Hace una semana hablamos de Samantha Hudson como representante de la denominada cultura trash, pero no definimos dicho concepto.
La cultura trash nació en los años sesenta en forma de elementos aislados, aunque su consolidación se dio en las dos últimas décadas de la centuria. Este movimiento se caracteriza por el nihilismo, el resentimiento y la reivindicación de todo lo vulgar del ser humano en oposición a todo lo que denomina intelectual. Paradójicamente, ese “contraintelectualismo” es una posición intelectual.
Una cuestión de estética: lo vulgar mola
No es descabellado afirmar que convivimos en “armonía” con esta cultura. Tampoco extraña, tanto lo trash como lo kitsch —la escultura de Jeff Koons o el primer cine de Almodóvar—, comparten características como la estridencia de sus formas o, ante todo, el haber sido absorbidos por la cultura de masas.
Como hemos introducido antes, lo trash se basa en la reivindicación y exaltación de los vicios del hombre, de lo vulgar y “mundano” del ser. Tiene un claro afán por aquello que hegemónicamente se considera de mal gusto, soez y toda una lista de atributos peyorativos. Por el contrario, lo kitsch se aloja en la estética del buen gusto. Siendo breve: lo kitsch combina elementos que, por sí solos, son agradables y bellos; mientras, lo trash crea más basura de la basura.
Claro que estos son términos abstractos. Su materialización no se ve tanto en cartelería —reservada a redes sociales— o muebles, como hizo lo kitsch, sino en la ropa o el mundo del espectáculo. No hace mucho, esos mismos chándales por los que uno miraba por encima del hombro al cani o a la choni del barrio, llenaron las tiendas de ropa y los armarios de famosos e influencers. Y si hablamos de chándales, también de las riñoneras, chabacanas a menos que tengan el logo de una marca. Con ello, un aparato “teórico” que pretende bautizarlo como una reivindicación del pueblo, de lo obrero. Nada más lejos de la realidad, fue una moda, una estética que contribuyó a encasillar, aún más, la idea sobre el obrero como alguien sin clase y sin más visión que todo lo que es vulgar y cateto.
A ello se suma, también, el mundo de YouTube y los influencers. Personajes como Esty Quesada, más conocida como Soy una pringada, obtuvieron fama a base de derrochar vulgaridad y un constante reaccionarismo infantil ante lo establecido, sin aportar nada más. Si bien, con el tiempo han sido absorbidos por los medios hegemónicos, los mismos a los que criticaban. Aunque hoy podamos ver a esos personajes en televisión y en diversos programas y espectáculos, probablemente serán juguetes rotos recordados sólo por ser personas extravagantes que, tal y como llegaron, se fueron.
La trampa de lo trash
Lo trash, que se declara contracultural, juega con los mismos términos hegemónicos a los que supuestamente se opone.
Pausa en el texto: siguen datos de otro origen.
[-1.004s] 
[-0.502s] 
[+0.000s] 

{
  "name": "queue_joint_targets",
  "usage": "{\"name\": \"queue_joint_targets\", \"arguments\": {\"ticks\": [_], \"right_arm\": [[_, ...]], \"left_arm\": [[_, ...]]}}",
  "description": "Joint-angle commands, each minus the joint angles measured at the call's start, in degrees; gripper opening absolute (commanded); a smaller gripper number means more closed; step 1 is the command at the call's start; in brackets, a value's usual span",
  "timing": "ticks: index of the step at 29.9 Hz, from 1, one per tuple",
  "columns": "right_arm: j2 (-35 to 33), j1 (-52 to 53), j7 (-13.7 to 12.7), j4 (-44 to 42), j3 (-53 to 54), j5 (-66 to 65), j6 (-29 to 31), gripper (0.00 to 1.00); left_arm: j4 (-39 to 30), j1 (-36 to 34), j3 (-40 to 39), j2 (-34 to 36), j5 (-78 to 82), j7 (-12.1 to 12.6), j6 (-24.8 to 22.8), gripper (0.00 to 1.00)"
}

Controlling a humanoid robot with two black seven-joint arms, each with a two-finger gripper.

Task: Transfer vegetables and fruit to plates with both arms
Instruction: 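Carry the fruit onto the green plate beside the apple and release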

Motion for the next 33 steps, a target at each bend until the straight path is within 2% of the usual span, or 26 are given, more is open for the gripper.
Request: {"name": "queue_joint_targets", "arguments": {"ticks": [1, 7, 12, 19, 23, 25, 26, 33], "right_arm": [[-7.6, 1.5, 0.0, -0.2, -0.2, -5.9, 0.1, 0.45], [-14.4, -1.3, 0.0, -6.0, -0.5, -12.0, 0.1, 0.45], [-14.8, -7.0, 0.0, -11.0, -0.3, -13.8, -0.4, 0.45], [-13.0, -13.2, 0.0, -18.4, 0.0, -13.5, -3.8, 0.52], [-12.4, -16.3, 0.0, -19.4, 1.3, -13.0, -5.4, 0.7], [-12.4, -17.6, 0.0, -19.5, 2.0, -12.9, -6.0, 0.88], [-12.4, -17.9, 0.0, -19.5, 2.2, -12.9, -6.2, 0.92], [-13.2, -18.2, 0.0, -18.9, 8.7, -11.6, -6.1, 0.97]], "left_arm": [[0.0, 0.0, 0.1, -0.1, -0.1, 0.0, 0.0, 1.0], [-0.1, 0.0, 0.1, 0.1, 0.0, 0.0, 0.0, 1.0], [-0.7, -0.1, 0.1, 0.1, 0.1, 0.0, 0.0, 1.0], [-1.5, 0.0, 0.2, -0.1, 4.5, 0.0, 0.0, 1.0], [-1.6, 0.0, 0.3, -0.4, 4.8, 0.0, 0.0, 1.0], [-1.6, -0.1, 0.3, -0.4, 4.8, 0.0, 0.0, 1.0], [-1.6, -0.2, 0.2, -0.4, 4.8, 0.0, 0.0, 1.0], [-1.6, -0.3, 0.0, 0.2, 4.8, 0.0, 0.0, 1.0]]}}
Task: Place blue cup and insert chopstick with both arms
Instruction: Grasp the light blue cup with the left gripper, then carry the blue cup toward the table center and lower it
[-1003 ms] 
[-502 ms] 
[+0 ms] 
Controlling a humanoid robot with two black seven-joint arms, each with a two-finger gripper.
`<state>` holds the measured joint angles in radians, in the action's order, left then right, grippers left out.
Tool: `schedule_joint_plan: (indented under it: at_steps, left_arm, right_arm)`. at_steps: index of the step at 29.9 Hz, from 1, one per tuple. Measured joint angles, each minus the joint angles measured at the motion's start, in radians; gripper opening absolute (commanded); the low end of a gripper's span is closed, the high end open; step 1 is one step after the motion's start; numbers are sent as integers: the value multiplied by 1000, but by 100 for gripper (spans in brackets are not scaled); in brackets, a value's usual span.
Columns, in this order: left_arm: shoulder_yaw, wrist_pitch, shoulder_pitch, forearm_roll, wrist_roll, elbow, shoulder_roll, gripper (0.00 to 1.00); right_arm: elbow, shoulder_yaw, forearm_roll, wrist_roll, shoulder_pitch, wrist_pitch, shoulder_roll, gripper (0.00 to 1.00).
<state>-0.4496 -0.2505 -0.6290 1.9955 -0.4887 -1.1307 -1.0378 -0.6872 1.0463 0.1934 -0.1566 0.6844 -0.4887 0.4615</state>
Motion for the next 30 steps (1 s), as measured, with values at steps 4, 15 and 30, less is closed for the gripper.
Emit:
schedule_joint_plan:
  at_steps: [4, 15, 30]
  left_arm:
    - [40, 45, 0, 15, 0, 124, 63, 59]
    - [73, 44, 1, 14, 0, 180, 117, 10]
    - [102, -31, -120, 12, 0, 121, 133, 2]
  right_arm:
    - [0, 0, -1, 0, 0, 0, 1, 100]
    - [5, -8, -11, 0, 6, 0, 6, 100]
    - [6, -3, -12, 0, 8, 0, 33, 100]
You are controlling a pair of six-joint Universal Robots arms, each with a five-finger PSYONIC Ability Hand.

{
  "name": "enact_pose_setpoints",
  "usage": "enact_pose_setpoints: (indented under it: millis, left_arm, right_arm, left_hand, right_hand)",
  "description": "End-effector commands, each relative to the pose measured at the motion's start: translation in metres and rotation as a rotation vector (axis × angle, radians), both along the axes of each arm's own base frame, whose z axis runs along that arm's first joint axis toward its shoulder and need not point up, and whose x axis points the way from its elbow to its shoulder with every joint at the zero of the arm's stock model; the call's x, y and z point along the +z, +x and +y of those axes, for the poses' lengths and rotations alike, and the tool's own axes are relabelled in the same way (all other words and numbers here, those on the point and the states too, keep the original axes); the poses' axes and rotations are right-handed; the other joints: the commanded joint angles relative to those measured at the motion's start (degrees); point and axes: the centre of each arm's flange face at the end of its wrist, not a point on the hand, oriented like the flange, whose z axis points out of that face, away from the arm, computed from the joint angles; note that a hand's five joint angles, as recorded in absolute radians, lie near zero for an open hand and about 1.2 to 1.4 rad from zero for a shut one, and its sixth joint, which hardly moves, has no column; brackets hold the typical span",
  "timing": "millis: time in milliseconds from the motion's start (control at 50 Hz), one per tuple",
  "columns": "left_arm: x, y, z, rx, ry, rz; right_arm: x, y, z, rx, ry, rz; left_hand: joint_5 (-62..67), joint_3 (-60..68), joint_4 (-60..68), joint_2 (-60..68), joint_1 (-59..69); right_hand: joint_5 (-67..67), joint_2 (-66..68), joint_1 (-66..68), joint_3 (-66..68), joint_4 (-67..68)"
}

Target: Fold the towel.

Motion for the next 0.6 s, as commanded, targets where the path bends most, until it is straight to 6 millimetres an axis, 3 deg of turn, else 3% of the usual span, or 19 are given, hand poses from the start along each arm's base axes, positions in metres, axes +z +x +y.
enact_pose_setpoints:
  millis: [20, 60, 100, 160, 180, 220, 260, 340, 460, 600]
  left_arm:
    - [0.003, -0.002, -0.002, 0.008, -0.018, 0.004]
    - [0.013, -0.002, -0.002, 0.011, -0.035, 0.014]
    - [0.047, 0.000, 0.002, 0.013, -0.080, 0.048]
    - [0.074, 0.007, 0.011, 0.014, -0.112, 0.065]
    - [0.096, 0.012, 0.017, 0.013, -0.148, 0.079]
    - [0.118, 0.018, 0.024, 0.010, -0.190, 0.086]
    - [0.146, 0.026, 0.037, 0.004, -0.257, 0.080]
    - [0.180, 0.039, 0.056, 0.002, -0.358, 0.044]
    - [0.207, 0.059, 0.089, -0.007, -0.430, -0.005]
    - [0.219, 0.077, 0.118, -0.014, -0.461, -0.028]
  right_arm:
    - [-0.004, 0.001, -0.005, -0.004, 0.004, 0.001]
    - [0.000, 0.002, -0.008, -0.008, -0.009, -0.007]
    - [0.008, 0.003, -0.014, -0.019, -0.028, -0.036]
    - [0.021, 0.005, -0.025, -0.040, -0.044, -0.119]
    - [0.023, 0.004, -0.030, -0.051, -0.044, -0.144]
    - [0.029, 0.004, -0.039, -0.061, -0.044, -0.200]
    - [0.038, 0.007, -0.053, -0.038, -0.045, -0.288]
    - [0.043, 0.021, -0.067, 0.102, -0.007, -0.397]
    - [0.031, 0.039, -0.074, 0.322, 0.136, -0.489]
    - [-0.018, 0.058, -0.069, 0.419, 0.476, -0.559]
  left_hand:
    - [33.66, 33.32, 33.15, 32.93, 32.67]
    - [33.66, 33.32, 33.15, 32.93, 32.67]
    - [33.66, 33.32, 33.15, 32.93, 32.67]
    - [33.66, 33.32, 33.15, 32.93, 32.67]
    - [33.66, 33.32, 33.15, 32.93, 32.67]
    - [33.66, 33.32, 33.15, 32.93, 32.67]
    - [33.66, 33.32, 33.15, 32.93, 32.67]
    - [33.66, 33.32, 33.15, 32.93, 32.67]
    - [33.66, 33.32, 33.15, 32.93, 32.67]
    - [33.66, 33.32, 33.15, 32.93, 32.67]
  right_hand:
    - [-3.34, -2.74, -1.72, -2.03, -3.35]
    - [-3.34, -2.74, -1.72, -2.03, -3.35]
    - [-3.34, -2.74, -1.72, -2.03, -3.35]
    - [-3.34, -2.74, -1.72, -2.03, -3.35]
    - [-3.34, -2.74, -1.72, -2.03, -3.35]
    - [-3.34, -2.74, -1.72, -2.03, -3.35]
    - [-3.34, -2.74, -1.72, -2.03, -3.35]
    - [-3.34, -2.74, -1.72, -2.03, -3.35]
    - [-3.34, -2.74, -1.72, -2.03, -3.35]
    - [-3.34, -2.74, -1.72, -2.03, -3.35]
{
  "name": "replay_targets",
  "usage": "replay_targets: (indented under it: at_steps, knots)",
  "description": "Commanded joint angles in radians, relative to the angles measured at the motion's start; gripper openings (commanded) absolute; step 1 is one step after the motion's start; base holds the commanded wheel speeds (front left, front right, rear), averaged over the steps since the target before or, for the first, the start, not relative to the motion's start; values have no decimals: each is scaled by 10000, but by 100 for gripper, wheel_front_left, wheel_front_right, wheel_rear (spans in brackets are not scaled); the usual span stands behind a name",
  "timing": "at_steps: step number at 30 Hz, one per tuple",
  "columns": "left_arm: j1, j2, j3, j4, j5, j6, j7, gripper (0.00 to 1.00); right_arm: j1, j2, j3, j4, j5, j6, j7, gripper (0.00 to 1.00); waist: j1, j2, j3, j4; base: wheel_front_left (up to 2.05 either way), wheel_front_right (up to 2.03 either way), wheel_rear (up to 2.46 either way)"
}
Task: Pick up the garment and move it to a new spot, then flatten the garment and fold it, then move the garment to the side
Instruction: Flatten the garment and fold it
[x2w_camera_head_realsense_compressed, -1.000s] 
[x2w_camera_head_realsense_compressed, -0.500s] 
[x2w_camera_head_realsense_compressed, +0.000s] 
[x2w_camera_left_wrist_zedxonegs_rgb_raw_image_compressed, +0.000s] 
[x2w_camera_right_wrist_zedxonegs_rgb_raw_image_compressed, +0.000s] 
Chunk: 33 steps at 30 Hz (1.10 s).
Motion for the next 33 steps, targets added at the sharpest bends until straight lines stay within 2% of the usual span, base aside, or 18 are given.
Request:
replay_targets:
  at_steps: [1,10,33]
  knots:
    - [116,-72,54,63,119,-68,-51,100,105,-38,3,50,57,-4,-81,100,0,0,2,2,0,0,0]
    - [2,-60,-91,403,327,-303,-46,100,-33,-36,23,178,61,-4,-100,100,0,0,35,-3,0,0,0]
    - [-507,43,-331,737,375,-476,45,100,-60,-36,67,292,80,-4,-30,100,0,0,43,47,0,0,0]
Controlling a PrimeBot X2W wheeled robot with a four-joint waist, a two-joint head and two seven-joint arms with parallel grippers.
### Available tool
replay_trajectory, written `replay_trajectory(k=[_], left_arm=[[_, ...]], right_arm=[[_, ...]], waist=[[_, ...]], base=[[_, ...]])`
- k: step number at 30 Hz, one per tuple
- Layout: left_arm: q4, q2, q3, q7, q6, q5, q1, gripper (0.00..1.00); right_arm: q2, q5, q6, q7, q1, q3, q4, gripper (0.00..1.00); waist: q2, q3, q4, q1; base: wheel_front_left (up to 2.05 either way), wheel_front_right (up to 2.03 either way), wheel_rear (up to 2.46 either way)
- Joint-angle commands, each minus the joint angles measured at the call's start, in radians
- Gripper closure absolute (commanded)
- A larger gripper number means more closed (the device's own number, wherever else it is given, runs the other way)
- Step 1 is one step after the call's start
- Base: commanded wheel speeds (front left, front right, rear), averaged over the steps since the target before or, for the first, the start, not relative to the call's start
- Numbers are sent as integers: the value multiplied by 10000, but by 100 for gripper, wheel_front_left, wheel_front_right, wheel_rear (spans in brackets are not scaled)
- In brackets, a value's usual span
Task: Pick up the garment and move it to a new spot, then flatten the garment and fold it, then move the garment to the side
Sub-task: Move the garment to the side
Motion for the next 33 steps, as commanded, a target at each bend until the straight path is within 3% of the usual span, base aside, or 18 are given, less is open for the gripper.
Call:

Es un movimiento vacío y estéril, cuyo papel en el mundo se basa en dar espectáculo y perpetuar todos los prejuicios que se tienen sobre la clase obrera.
Toma los estereotipos de la clase trabajadora y los convierte en una estética: la vulgaridad, la poca cultura o incluso el analfabetismo o la ausencia de clase al vestir. Cuando Pablo Iglesias se hizo adalid de la clase obrera por irrumpir en política vistiendo “de calle”, tanto él como los medios se reconocieron afirmando que un obrero no tiene clase, y que tampoco podía alcanzarla. Y más aún, el propio Iglesias —y su partido— se vio representando a su idea arquetípica y hegemónica de la clase trabajadora, no a la clase obrera real.
En ningún momento la cultura trash plantea una reflexión, como por qué un obrero no tiene el nivel cultural de alguien burgués, o simplemente de alguien con un robusto colchón económico. Y si no plantea una reflexión, difícilmente plantea un cambio.
La cultura trash se opone de manera frontal a la división entre “alta” y “baja” cultura. Entendiendo como baja cultura todo contenido audiovisual y literario reconocido como de poco nivel cultural, educativo y/o estético. Algo paradójico: en tanto se dedica a reivindicar todo lo “bajo”, no hace más que abrir y ahondar tal abismo. Más aún, la pretensión de reivindicar programas como Sálvame, Gran Hermano o La Isla de las Tentaciones como “cultura obrera” no es más que sumarse al estigma y el prejuicio para con la clase trabajadora.
Considerar esos elementos como propios de la clase obrera no es otra cosa que mirarla por encima del hombro, reconocerla como vulgar e inferior y, no sólo arrebatarle cualquier posibilidad de ascenso cultural, sino ponerle la zancadilla ante cualquier tentativa de hacerlo.